¡Feliz Miércoles Santo!
Os comparto hoy un fragmento de la novela correspondiente e a este día procesional. Nos adentramos en el futuro, año 2027. Sergio tiene 45 años. ¡Disfrutadlo!
Encontró a Jesús Nazareno, titulado «El Rico», en calle Molina Lario. Acababa de hacer efectiva la liberación del preso. Esta bula de Carlos III había generado un acalorado debate social y político con repercusión nacional en los últimos años. La secularización de la sociedad y la cada vez más normalizada convivencia entre las distintas culturas presentes en la sociedad española habían provocado que, desde muchos sectores e instituciones, se considerara un privilegio anacrónico e injusto, y existían importantes presiones para acabar con él. La tradición, no obstante, seguía imponiéndose, respaldada por gran parte de la sociedad, cada Miércoles Santo en la plaza del Obispo.
El indultado se encontraba delante del trono. De él solo podía advertir unos grandes y almendrados ojos verdes bajo la túnica. Caminaba sereno, procurando discreción, pero en sus movimientos se intuía la alegría de sentirse de nuevo libre, la felicidad de volver al fin a ser dueño de su propia vida y dirigir sus pasos hacia donde su corazón —esta vez con la razón como guía— quisiera orientarlos. Y en su mirada podía leerse también el agradecimiento hacia ese Cristo de pelo natural y ensortijado y túnica malva hacia el que se volvía continuamente.
Sergio, entre el público, lo observaba reflexionando sobre los muchos tipos de cautiverio que existen: la privación de libertad es uno de ellos, pero la enfermedad quizás lo sea aún más. Se produce además sin merecerla, sin tener culpa alguna por la que cumplir penitencia y, en la mayoría de las ocasiones, sin poder hacer nada por evitarla. Y la enfermedad incurable, como la que sufría su padre, no tenía indulto posible, por lo que la muerte suponía el triste final de la condena.

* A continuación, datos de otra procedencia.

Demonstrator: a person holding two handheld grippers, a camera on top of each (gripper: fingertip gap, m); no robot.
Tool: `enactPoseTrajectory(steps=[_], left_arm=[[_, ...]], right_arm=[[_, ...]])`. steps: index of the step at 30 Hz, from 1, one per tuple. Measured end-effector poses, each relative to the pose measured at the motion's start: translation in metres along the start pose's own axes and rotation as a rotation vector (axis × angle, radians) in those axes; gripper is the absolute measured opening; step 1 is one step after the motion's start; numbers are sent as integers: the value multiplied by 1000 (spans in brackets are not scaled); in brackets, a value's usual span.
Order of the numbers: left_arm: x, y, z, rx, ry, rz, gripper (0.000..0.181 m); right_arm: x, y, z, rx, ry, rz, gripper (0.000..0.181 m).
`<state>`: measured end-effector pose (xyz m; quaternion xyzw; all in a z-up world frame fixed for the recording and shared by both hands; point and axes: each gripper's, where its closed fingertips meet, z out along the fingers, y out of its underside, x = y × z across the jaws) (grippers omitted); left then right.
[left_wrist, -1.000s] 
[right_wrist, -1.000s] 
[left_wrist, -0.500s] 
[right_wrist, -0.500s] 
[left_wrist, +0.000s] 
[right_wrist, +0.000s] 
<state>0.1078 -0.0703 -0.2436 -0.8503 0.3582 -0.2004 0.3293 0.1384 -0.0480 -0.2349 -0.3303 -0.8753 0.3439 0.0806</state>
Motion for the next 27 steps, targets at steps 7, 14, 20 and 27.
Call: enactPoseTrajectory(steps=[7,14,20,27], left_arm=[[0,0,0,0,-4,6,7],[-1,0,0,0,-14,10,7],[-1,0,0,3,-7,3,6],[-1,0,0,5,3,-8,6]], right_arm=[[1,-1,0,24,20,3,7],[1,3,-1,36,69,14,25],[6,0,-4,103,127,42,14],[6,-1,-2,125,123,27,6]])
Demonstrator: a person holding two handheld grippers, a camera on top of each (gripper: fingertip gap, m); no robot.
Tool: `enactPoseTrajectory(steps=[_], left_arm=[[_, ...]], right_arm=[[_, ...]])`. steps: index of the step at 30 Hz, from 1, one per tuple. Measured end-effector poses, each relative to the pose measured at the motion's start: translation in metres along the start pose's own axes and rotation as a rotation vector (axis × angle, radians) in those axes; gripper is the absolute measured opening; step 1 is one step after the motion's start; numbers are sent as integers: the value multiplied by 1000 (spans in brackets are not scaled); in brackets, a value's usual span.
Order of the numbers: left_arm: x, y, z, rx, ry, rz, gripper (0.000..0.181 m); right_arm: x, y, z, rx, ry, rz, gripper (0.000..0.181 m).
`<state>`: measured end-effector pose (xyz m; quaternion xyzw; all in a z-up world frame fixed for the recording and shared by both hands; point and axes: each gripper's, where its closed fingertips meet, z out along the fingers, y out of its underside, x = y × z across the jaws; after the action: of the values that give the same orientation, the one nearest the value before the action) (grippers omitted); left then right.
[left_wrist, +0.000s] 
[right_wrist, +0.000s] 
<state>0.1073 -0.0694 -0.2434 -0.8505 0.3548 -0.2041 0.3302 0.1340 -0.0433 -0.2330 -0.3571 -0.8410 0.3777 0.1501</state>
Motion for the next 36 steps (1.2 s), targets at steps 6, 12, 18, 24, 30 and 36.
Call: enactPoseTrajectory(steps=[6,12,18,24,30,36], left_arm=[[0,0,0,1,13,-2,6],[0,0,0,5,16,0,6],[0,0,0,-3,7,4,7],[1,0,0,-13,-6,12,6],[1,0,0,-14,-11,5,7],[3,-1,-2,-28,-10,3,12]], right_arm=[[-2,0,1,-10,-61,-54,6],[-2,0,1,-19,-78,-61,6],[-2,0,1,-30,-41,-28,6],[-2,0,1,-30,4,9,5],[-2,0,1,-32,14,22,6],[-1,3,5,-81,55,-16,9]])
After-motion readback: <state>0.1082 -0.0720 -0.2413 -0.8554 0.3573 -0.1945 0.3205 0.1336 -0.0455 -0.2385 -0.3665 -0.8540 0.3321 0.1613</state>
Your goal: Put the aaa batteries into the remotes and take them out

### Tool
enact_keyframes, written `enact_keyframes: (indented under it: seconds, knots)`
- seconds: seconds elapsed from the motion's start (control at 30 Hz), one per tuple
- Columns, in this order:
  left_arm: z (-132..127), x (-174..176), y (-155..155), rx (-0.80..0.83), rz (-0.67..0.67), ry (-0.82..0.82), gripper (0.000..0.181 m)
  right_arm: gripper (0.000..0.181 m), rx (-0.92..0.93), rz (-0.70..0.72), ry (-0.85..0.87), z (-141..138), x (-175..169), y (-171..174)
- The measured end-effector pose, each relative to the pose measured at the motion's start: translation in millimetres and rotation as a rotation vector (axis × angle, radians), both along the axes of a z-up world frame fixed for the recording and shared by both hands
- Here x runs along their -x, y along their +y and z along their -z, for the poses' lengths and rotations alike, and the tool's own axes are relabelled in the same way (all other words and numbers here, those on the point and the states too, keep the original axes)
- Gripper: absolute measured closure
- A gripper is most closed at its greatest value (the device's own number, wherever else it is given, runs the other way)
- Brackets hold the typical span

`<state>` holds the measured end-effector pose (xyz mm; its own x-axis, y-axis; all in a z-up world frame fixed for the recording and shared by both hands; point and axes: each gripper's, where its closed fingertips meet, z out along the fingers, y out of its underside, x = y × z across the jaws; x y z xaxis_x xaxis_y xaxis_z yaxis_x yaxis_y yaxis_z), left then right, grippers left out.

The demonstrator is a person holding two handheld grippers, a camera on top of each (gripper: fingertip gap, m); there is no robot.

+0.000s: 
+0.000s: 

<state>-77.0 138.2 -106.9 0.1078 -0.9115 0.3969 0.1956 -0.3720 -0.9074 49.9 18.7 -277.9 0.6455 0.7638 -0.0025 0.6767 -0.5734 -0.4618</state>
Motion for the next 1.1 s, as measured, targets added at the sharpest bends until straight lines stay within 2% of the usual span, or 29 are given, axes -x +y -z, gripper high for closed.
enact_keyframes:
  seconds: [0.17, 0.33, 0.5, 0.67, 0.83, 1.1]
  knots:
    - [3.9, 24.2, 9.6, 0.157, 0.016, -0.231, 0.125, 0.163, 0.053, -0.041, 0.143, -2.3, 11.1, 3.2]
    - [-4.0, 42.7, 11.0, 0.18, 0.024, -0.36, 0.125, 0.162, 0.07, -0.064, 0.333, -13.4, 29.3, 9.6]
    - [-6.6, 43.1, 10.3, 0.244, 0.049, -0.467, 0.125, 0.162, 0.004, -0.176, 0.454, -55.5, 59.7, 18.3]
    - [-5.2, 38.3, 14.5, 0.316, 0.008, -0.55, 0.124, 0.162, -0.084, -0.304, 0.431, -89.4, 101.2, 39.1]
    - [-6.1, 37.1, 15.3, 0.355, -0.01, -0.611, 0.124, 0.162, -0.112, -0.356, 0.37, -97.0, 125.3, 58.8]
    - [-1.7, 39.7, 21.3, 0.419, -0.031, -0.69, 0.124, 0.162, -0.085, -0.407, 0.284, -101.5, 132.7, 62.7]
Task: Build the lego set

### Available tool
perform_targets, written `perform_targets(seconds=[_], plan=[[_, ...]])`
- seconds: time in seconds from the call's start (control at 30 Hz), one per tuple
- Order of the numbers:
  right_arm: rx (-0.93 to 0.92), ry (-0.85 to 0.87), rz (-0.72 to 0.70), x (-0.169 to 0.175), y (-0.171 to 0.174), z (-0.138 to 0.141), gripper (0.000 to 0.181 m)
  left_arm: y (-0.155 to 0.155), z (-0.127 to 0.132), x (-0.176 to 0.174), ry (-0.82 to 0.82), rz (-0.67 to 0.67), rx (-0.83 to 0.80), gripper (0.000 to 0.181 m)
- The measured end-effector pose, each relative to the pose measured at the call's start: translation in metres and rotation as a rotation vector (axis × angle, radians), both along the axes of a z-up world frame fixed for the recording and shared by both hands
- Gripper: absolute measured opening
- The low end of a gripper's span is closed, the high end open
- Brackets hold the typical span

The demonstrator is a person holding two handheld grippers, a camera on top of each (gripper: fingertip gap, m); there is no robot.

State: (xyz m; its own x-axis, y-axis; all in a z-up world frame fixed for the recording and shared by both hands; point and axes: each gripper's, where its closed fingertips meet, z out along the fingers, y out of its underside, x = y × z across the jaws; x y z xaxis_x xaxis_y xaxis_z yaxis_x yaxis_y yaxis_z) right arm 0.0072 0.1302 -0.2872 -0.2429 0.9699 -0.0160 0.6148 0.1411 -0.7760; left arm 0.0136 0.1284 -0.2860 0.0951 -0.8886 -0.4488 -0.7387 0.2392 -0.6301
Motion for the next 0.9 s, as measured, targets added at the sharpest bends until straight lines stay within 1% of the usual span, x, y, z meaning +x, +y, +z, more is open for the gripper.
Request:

Sergio miraba al Cristo con resignación al son de una marcha procesional. Tan ensimismado estaba que no se percató de cuál era. Se lamentaba de no poder ni siquiera rogarle nada, de no poder pedirle ayuda, pues solo un milagro podría obrar una solución, y sabía que era demasiado osado, a la par que iluso, rogarle al Nazareno que «indultara» a Guillermo de su enfermedad.
Mientras el cuerpo de nazarenos de la Virgen pasaba ante él y en sus retinas se quedaban grabadas las cruces de Santiago de las túnicas y el suave contoneo de sus capas, Sergio seguía dando vueltas a esa última imagen de su padre echándolos de la habitación fuera de sí.
Inmerso en sus tristes pensamientos, perdió por unos minutos la noción del tiempo y, cuando levantó la vista, encontró inesperadamente ante él a la Virgen del Amor.
—¡Qué palabra más bonita! ¡Y cuántos significados distintos ha tenido a lo largo de mi vida! —decía para sí mismo.